======== Dataset content

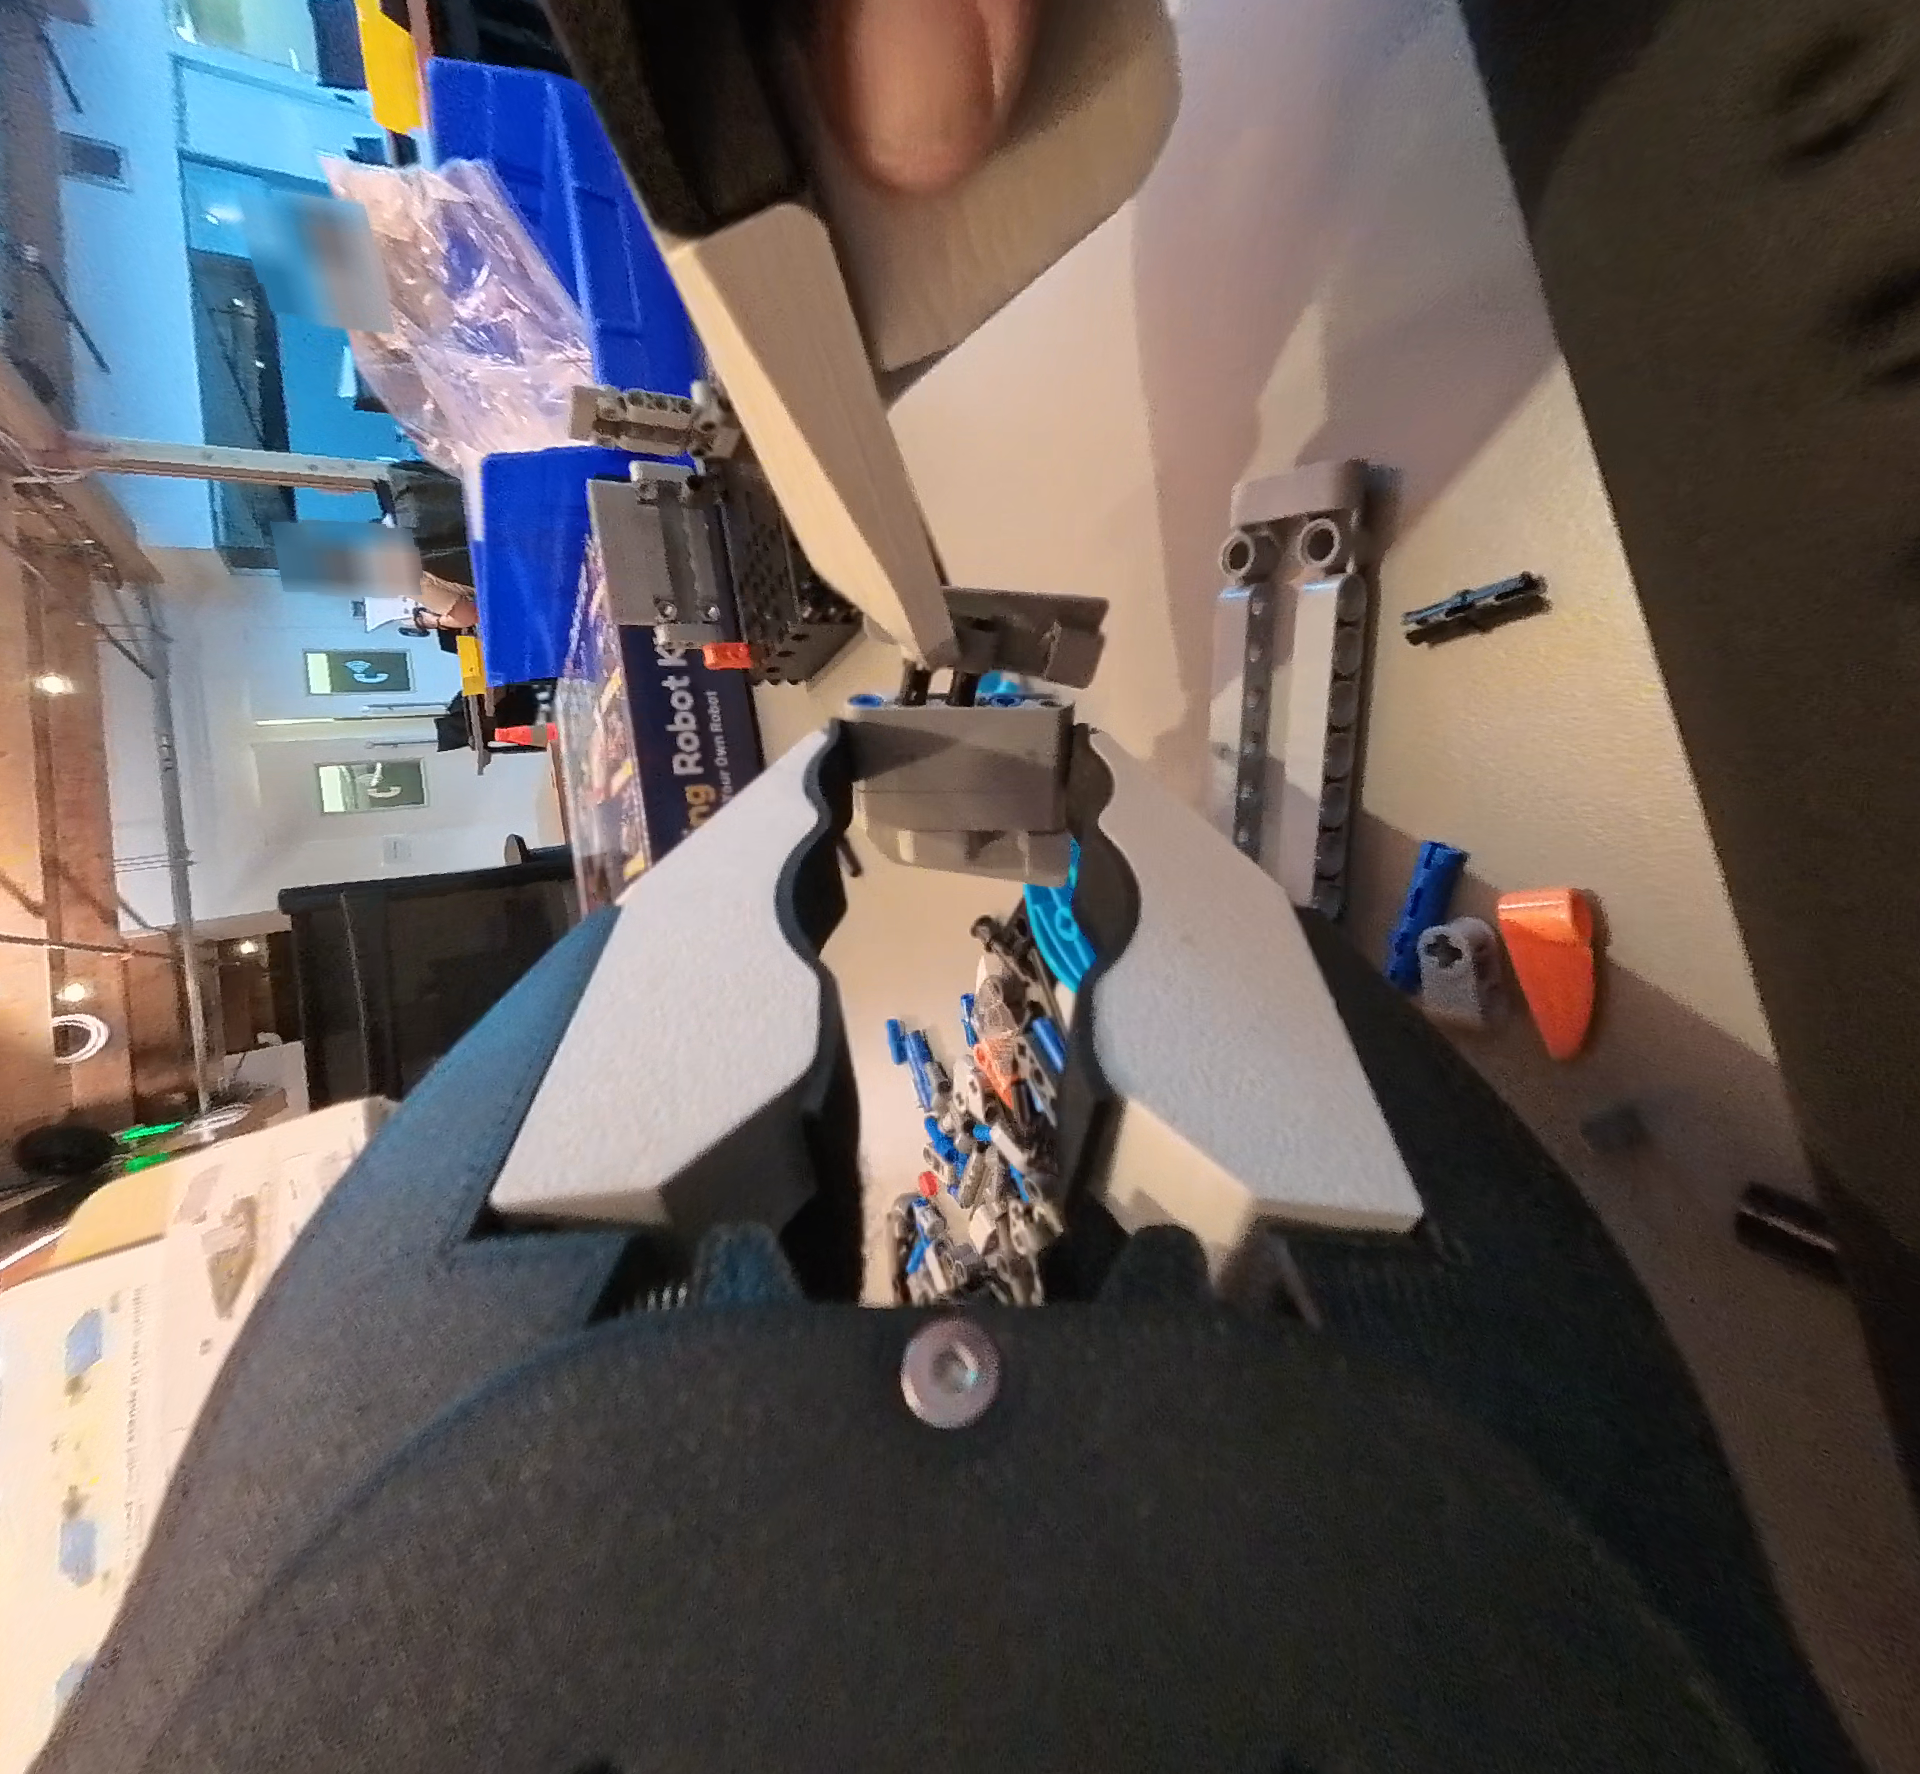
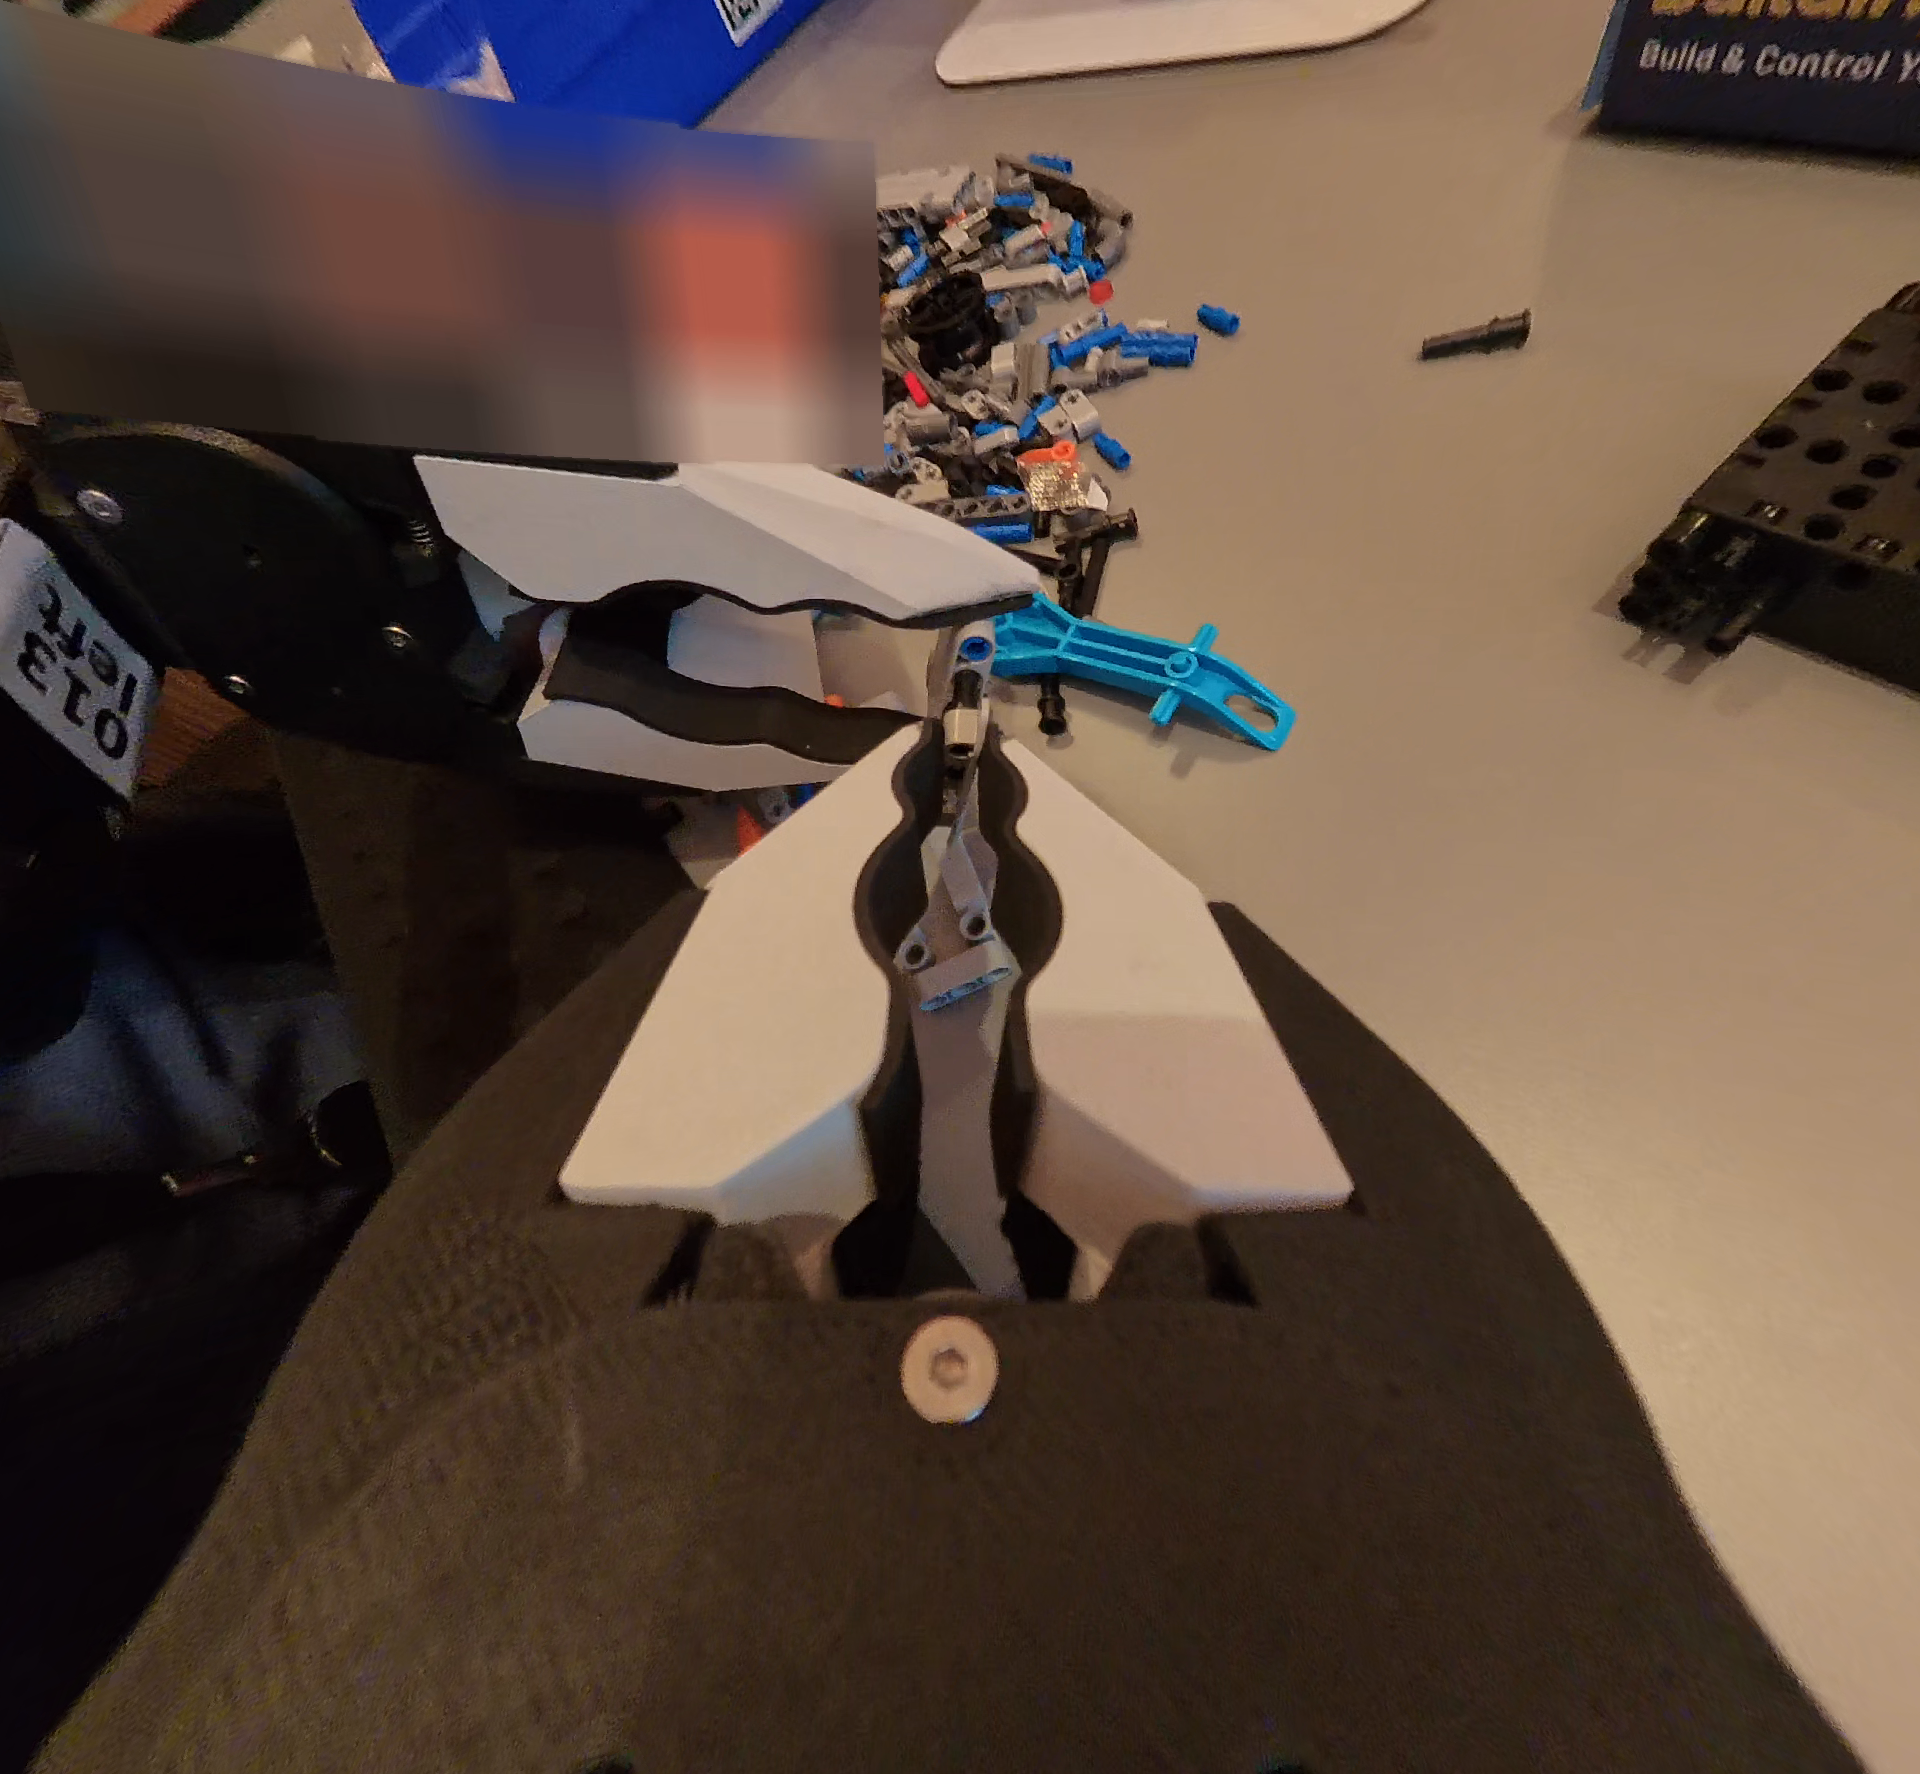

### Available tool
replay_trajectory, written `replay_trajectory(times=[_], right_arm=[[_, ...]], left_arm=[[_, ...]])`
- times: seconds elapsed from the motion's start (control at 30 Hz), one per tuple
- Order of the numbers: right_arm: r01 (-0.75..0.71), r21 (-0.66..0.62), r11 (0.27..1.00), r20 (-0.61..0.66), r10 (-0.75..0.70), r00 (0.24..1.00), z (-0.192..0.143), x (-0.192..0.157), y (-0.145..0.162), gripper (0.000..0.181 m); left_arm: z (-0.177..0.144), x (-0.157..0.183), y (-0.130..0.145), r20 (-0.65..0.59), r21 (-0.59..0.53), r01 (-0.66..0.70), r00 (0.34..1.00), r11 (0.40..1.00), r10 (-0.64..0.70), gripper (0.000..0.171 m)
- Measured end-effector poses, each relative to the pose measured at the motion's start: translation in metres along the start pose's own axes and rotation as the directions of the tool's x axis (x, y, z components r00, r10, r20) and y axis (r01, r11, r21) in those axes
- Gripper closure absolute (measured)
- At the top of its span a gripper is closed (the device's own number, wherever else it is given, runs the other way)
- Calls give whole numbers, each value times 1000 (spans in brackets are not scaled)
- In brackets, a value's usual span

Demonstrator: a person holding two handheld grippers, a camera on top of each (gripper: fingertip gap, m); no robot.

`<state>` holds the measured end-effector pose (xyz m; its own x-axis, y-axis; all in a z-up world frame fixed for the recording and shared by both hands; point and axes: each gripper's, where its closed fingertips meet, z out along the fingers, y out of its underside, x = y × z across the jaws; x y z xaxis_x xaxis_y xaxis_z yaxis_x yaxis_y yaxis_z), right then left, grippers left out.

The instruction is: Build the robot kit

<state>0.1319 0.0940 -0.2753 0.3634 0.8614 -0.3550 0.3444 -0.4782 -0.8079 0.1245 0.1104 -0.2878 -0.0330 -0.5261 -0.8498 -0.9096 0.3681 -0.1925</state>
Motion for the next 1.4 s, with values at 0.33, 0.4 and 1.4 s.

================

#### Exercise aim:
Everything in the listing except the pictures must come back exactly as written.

#### Answer to this exercise:
### Available tool
replay_trajectory, written `replay_trajectory(times=[_], right_arm=[[_, ...]], left_arm=[[_, ...]])`
- times: seconds elapsed from the motion's start (control at 30 Hz), one per tuple
- Order of the numbers: right_arm: r01 (-0.75..0.71), r21 (-0.66..0.62), r11 (0.27..1.00), r20 (-0.61..0.66), r10 (-0.75..0.70), r00 (0.24..1.00), z (-0.192..0.143), x (-0.192..0.157), y (-0.145..0.162), gripper (0.000..0.181 m); left_arm: z (-0.177..0.144), x (-0.157..0.183), y (-0.130..0.145), r20 (-0.65..0.59), r21 (-0.59..0.53), r01 (-0.66..0.70), r00 (0.34..1.00), r11 (0.40..1.00), r10 (-0.64..0.70), gripper (0.000..0.171 m)
- Measured end-effector poses, each relative to the pose measured at the motion's start: translation in metres along the start pose's own axes and rotation as the directions of the tool's x axis (x, y, z components r00, r10, r20) and y axis (r01, r11, r21) in those axes
- Gripper closure absolute (measured)
- At the top of its span a gripper is closed (the device's own number, wherever else it is given, runs the other way)
- Calls give whole numbers, each value times 1000 (spans in brackets are not scaled)
- In brackets, a value's usual span

Demonstrator: a person holding two handheld grippers, a camera on top of each (gripper: fingertip gap, m); no robot.

`<state>` holds the measured end-effector pose (xyz m; its own x-axis, y-axis; all in a z-up world frame fixed for the recording and shared by both hands; point and axes: each gripper's, where its closed fingertips meet, z out along the fingers, y out of its underside, x = y × z across the jaws; x y z xaxis_x xaxis_y xaxis_z yaxis_x yaxis_y yaxis_z), right then left, grippers left out.

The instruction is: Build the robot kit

<state>0.1319 0.0940 -0.2753 0.3634 0.8614 -0.3550 0.3444 -0.4782 -0.8079 0.1245 0.1104 -0.2878 -0.0330 -0.5261 -0.8498 -0.9096 0.3681 -0.1925</state>
Motion for the next 1.4 s, with values at 0.33, 0.4 and 1.4 s.

No additional lines are needed for this answer.